* About this task *
Give the number of lines in this listing that contain "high", with no other words.
**** Source information ****
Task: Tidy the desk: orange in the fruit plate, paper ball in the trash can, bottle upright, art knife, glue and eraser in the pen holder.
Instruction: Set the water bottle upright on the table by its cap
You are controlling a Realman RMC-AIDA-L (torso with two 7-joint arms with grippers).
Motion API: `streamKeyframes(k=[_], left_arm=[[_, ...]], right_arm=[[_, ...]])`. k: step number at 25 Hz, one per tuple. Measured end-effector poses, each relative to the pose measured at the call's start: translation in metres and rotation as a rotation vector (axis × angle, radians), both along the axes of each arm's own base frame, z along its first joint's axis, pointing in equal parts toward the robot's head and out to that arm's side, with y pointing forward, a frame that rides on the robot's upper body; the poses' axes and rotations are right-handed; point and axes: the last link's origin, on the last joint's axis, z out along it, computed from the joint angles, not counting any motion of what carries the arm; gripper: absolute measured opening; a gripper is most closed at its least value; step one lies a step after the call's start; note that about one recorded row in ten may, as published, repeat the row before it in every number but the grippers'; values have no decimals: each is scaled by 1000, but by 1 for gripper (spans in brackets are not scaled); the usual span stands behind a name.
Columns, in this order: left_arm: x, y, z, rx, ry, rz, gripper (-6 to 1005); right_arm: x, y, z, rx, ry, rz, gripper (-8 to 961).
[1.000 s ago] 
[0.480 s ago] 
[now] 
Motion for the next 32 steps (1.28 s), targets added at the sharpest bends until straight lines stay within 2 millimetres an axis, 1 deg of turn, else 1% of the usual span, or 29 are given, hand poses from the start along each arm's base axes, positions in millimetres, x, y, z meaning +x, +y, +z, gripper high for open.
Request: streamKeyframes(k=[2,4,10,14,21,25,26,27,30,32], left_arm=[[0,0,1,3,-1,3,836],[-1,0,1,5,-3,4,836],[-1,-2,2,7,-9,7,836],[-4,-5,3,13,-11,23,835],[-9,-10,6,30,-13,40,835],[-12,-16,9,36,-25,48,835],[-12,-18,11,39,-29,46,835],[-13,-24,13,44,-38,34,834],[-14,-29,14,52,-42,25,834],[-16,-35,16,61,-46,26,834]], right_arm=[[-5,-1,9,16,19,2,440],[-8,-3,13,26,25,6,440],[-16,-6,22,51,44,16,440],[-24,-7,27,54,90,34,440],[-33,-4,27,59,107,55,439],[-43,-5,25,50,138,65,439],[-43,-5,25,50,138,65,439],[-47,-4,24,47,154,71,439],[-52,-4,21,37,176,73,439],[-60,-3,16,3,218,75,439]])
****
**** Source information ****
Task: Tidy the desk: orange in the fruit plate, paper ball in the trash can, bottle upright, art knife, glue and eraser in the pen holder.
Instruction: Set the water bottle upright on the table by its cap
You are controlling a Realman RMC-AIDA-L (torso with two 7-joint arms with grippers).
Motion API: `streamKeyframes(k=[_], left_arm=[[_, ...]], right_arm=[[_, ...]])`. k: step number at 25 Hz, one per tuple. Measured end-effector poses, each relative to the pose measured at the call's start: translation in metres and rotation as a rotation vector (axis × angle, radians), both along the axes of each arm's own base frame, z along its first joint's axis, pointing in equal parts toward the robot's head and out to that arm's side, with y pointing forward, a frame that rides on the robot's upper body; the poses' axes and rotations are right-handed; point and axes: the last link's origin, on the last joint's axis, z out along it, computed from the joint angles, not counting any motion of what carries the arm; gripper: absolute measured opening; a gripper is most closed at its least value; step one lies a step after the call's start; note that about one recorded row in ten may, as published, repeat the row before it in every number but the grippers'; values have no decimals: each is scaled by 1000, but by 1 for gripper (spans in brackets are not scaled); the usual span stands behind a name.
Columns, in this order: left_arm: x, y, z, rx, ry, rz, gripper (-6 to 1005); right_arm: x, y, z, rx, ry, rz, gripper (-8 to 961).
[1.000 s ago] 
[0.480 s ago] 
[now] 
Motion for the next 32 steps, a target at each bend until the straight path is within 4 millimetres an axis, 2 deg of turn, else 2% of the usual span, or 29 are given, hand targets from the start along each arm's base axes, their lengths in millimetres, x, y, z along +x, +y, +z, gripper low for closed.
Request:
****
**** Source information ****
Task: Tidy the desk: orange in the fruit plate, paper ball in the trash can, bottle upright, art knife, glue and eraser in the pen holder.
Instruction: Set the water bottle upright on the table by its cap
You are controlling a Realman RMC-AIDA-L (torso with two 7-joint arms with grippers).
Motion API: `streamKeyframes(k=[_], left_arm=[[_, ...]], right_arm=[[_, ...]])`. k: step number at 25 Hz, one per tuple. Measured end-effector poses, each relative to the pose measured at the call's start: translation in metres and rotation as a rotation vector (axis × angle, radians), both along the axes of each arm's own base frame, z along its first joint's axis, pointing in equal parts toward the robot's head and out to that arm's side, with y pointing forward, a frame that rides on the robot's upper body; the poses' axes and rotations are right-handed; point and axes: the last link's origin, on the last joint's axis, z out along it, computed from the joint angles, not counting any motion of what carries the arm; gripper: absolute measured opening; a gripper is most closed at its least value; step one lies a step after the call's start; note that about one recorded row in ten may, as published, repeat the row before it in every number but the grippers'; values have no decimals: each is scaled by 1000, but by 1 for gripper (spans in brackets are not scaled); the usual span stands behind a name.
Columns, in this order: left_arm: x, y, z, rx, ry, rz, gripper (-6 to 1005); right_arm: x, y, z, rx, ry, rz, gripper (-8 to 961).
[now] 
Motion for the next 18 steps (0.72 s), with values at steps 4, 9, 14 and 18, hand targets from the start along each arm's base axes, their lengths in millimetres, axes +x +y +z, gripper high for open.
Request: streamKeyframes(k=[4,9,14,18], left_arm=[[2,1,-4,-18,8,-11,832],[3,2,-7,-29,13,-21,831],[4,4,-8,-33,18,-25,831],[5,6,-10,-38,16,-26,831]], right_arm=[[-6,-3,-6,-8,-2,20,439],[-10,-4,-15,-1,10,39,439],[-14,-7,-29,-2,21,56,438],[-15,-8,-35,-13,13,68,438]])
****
* Reply *
2